Once moved in again in Paris he got his books from Andrésy back and he had two libraries from 1947. That years’ books refer to the different reading entities of Negrín. From Franco’s black Spain (1946), dedicated to his author Luis Quintanilla; or Slightly out of focus (1947), the photographic story of Robert Capa, to the Cold War literature, and most of all about cybernetics, atomic physics or the beginnings of the European Economic Community. From the dealings with the cultural and academic circles they give account of dedications such as the very affectionate Albert Camus or the letter sent by the University of Paris in July 1956 with information about the International Congress of Physiology to be held in Brussels.
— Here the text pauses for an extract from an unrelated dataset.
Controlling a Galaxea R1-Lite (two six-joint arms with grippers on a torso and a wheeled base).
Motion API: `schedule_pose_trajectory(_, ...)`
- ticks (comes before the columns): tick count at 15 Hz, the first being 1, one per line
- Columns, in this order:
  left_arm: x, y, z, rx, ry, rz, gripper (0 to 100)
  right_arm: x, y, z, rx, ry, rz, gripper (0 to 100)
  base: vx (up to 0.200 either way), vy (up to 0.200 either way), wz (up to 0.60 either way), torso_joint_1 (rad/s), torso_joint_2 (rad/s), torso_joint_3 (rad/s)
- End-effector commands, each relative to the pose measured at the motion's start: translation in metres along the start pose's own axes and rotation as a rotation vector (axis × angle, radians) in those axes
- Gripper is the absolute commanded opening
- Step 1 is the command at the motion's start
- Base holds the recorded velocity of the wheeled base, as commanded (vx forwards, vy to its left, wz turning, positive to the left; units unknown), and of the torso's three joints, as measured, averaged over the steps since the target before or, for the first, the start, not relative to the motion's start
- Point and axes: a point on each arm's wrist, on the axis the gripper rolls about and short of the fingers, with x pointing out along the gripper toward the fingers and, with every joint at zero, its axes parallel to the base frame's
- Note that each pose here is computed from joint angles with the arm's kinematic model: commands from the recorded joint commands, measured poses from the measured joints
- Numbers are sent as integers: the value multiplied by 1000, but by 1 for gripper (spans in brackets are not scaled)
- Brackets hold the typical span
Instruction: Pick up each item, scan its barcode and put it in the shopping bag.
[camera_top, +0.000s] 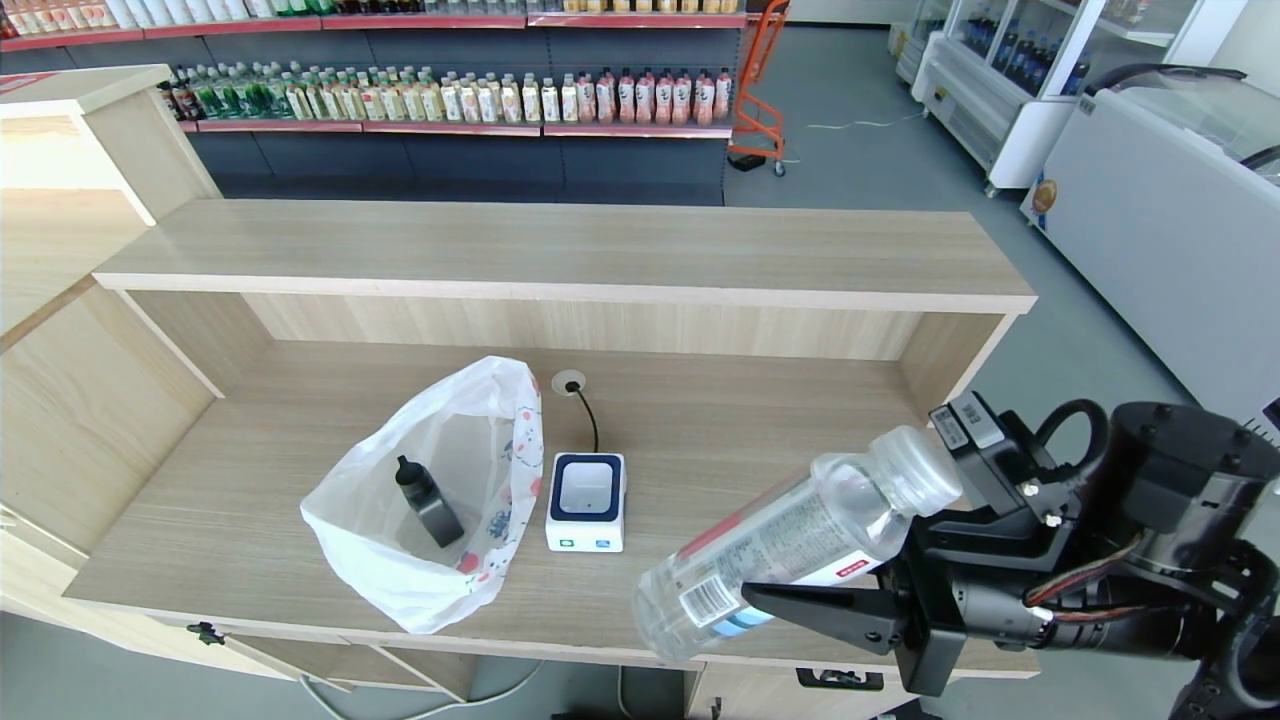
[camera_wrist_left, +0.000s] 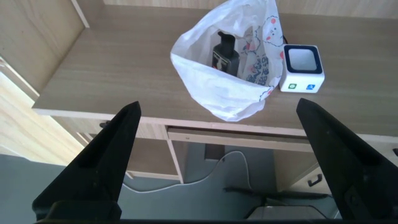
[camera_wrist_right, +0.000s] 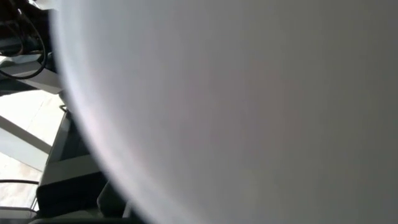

Concerned with international politics, in April 1948 he wrote in the Paris Herald Tribune defending the inclusion of Spain in the Marshall Plan, an opinion that was strongly criticized in Republican exile. However, from Mexico he received friendly shipments: No (1952), by Max Aub - who, like Negrin, had been expelled from the Socialist Party in 1946; and Recordación de Cajal, a tribute celebrated in 1952, in which his disciples participated as Jose Puche, professor of physiology and rector of the Universidad de Valencia between 1936 and 1939.
 
Negrín died in Paris on 12 November 1956. At his will, he was buried, with discretion and sobriety, in the cemetery of the Père-Lachaise under a tombstone with his initials: J. N. L. After his death, the heirs were forced to liquidate the property of Combe Court which was very expensive to maintain. In 1958, Sotheby's announced the sale of about five hundred and fifty lots of books owned by a "Spanish Private Collector" that was Juan Negrín. Certainly, the repertoire was very valuable, with works like the Compendiosa Historia Hispanica by Rodericus Zamorensis (Rome, towards 1470); Novae veraque Medicinae (Medina del Campo, 1558), by Gómez Pereira, or the Prince edition of Traité élémentaire de chimie (Paris, 1789) by Antoine Lavoisier.
 
The books that were not sold at the London auction returned to Paris and remained in his home. It was Feliciana López de Dom Pablo’s task to guard that important heritage, the woman who shared her life with Negrín since 1925. When he died, in 1987, books and papers were taken care of by his granddaughter Carmen Negrín, who in 2001, with the help of Gabriel Jackson, began to order the valuable archive, currently guarded by the Juan Negrín Foundation in Las Palmas de Gran Canaria.
 
 
 
 
 
Franco’s Black Spain by Luis Quintanilla. Drawings with a commentary
by Richard Watts, jr., New York, Reynal & Hitchcock, 1946.